> What the exercise asks: From the listing below, count the lines where the string "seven" occurs. Give the number, with no other words.

> Provided data:
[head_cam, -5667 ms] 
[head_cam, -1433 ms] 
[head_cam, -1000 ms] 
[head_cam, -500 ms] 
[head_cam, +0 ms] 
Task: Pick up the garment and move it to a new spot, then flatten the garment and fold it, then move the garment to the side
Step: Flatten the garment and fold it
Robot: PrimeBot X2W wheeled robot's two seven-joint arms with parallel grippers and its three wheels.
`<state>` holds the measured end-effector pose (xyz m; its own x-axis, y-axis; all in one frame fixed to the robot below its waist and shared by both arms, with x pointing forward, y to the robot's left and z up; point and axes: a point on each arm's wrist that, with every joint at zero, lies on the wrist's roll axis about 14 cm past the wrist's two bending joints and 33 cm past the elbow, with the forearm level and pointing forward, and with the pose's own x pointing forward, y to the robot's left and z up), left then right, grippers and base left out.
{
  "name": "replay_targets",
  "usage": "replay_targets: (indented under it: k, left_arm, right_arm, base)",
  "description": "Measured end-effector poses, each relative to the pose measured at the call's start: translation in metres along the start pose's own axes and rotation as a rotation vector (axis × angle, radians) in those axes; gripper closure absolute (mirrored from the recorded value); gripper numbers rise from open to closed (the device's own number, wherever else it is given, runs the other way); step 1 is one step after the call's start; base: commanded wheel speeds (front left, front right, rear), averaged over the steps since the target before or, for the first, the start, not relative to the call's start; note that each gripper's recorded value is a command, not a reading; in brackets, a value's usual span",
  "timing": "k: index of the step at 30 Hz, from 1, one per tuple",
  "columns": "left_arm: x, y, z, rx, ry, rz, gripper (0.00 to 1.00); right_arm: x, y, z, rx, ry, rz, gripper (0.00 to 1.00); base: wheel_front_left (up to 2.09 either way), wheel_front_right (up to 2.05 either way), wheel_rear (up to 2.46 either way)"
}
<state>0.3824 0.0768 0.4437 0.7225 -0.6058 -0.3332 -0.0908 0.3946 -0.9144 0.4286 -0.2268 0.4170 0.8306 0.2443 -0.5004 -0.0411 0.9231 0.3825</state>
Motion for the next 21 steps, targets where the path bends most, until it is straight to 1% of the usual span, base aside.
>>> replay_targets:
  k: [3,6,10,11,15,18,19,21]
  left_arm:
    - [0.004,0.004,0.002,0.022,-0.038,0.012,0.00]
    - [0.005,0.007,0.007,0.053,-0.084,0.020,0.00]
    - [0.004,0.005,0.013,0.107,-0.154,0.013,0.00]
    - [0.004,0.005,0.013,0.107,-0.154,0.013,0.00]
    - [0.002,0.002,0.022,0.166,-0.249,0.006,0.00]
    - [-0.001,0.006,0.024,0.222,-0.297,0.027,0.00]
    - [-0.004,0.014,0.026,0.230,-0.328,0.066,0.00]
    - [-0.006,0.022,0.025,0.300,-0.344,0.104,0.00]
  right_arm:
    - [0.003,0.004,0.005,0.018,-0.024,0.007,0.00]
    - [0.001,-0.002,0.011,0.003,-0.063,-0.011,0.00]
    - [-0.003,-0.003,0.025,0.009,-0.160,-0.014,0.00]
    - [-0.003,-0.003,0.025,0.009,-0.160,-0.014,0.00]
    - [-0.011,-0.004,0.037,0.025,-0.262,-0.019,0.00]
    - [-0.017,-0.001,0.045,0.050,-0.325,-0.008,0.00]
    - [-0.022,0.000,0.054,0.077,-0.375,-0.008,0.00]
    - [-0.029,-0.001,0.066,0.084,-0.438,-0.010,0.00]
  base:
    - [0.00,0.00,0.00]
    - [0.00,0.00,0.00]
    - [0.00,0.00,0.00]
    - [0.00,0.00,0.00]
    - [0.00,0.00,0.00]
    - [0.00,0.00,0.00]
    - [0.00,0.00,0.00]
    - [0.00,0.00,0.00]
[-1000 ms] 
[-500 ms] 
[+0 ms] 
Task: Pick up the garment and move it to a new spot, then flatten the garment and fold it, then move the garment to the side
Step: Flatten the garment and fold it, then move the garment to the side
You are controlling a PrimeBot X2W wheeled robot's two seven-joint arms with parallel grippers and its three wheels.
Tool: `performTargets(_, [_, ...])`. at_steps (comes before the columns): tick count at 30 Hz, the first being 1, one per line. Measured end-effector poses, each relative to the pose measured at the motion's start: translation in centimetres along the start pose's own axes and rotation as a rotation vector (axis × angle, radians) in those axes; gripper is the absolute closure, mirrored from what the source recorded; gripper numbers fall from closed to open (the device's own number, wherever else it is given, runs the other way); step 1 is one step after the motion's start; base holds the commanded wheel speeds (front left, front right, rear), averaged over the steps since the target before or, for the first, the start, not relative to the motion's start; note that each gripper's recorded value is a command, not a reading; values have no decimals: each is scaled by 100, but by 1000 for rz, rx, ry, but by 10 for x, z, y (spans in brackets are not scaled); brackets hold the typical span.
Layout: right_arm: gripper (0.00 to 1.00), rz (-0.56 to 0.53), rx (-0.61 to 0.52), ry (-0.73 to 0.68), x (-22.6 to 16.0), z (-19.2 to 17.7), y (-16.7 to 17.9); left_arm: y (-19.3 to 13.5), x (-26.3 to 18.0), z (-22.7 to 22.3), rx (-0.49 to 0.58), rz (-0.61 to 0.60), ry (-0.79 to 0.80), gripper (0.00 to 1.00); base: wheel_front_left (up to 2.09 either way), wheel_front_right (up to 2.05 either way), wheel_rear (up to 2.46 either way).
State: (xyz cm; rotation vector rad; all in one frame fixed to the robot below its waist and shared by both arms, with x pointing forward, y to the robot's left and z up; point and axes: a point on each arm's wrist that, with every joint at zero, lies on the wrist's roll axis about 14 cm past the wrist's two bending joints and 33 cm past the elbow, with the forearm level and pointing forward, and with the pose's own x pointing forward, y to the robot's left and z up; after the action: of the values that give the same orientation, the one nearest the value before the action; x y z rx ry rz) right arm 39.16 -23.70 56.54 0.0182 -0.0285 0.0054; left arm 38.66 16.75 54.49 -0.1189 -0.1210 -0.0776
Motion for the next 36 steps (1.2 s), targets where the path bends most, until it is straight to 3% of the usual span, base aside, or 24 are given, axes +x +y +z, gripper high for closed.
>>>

> Answer section: 2